Stored items from a collection:
BEGIN

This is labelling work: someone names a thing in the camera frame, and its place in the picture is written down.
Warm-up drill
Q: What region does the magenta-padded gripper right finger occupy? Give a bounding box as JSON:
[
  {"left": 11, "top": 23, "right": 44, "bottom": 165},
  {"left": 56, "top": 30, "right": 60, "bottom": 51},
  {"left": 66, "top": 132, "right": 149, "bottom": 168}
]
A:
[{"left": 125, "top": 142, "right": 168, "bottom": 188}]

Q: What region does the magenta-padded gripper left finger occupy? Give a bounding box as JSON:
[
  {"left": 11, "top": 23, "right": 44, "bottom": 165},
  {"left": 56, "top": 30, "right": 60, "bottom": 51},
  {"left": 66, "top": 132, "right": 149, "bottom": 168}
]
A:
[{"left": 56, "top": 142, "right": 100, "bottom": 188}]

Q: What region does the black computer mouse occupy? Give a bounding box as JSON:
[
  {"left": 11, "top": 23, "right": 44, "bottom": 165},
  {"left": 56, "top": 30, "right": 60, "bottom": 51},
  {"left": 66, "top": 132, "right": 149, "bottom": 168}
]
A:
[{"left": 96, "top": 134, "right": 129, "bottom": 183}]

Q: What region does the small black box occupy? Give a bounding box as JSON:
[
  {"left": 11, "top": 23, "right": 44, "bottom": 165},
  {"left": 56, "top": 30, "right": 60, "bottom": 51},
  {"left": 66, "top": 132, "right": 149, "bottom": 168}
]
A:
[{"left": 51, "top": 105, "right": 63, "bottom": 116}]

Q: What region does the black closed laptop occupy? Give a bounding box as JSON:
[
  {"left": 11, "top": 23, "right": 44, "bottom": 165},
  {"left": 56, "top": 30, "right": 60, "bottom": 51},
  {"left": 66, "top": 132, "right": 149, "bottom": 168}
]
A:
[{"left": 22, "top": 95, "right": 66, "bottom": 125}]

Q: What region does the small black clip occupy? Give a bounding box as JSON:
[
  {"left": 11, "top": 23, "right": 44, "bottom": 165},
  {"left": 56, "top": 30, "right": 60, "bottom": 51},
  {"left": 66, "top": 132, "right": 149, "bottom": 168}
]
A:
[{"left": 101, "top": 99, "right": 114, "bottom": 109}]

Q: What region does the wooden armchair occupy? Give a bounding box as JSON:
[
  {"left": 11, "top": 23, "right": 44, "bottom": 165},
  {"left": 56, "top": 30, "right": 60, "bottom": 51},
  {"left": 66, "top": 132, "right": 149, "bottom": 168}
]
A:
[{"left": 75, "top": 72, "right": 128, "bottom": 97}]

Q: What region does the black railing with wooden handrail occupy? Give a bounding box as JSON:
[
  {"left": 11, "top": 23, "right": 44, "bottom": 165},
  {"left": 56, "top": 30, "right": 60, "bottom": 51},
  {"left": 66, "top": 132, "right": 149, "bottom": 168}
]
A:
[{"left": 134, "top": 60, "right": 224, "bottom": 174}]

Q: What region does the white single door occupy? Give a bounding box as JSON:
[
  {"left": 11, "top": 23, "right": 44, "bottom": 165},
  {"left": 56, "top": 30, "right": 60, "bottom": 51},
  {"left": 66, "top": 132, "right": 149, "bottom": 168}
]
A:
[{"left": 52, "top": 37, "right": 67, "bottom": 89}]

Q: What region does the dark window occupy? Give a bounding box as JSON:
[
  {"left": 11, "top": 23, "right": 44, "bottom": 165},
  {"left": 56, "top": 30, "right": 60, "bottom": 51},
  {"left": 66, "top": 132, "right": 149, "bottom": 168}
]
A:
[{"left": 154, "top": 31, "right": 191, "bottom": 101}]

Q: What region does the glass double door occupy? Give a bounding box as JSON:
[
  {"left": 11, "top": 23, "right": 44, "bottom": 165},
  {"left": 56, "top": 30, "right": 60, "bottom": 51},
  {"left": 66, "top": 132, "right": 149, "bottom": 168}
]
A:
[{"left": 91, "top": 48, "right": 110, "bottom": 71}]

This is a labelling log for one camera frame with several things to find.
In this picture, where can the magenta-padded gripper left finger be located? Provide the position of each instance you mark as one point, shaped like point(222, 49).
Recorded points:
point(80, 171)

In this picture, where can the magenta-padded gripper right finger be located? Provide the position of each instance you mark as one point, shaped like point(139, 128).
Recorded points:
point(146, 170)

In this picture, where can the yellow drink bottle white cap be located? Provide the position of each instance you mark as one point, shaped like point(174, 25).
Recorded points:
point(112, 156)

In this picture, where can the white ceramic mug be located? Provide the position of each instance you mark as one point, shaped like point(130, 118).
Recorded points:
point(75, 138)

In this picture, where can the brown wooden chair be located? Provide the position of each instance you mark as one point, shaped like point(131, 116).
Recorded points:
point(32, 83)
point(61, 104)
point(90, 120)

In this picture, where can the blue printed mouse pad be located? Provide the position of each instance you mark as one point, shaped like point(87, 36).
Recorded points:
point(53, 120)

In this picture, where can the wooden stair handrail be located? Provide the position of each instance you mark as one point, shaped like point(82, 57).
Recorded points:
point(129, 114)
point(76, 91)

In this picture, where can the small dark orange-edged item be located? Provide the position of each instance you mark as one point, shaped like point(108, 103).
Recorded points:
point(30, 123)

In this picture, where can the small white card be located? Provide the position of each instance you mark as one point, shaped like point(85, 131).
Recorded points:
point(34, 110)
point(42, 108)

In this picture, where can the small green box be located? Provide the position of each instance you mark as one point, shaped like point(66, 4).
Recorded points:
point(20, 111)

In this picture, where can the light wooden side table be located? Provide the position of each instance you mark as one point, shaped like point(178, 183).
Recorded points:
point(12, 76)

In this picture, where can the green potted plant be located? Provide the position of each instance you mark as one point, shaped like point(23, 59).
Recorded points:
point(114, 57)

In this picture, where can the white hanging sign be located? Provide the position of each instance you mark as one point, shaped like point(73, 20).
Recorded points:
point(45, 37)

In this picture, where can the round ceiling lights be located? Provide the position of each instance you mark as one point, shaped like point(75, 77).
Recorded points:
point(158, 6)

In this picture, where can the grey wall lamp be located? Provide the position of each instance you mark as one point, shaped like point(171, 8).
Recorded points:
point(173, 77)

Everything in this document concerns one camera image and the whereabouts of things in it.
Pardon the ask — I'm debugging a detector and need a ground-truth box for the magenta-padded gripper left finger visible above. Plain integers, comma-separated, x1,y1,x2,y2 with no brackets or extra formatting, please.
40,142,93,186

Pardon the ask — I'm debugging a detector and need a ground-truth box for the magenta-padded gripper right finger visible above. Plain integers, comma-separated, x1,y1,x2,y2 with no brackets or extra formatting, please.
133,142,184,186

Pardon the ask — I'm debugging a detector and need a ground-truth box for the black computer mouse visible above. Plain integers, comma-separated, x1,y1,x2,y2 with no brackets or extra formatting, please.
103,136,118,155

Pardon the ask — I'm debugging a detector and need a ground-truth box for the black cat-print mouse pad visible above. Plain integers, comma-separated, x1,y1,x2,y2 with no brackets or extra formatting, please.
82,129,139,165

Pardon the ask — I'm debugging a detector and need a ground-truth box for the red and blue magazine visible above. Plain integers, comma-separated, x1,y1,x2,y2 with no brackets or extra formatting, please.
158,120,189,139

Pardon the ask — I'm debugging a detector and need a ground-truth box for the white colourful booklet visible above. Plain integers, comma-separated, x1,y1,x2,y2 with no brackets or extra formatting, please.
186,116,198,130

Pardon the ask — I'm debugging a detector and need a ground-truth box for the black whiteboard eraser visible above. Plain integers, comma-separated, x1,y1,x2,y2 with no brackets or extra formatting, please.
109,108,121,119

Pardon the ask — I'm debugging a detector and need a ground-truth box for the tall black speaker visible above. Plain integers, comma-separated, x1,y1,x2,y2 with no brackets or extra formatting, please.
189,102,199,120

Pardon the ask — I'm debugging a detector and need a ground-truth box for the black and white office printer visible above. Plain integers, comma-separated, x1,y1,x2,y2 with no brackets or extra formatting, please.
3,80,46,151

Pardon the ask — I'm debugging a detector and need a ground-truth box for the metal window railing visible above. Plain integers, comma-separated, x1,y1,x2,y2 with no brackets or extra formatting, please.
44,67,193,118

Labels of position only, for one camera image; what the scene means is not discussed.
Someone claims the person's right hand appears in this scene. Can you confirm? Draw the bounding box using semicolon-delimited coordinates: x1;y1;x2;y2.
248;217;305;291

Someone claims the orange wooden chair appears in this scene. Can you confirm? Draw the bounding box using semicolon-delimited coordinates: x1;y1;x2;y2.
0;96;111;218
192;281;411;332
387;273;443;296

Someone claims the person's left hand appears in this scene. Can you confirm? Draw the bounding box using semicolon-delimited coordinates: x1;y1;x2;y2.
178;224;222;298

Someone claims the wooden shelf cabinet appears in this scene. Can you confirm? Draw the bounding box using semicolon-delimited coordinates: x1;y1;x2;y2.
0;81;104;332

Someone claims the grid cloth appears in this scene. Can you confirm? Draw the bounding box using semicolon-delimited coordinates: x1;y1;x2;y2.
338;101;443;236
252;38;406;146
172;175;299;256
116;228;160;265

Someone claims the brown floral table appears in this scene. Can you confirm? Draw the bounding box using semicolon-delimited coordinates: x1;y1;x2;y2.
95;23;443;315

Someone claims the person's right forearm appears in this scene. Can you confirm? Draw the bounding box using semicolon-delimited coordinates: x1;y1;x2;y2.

END

§ WORK INSTRUCTION
Find the word "does" in the entries. Copy each line that holds it.

§ WRITTEN RESPONSE
Q: What region does the magenta-padded gripper right finger occupy? Give a bounding box as JSON:
Q: What region does the magenta-padded gripper left finger occupy? Give a bounding box as JSON:
Q: What region does the black computer mouse occupy? Give a bounding box as JSON:
Q: What region does the small black box occupy? Give a bounding box as JSON:
Q: What region does the black closed laptop occupy? Give a bounding box as JSON:
Q: What region does the small black clip occupy? Give a bounding box as JSON:
Q: What region does the wooden armchair occupy? Give a bounding box as JSON:
Q: What region does the black railing with wooden handrail occupy? Give a bounding box as JSON:
Q: What region does the white single door occupy? Give a bounding box as JSON:
Q: What region does the dark window occupy? Give a bounding box as JSON:
Q: What region does the glass double door occupy? Give a bounding box as JSON:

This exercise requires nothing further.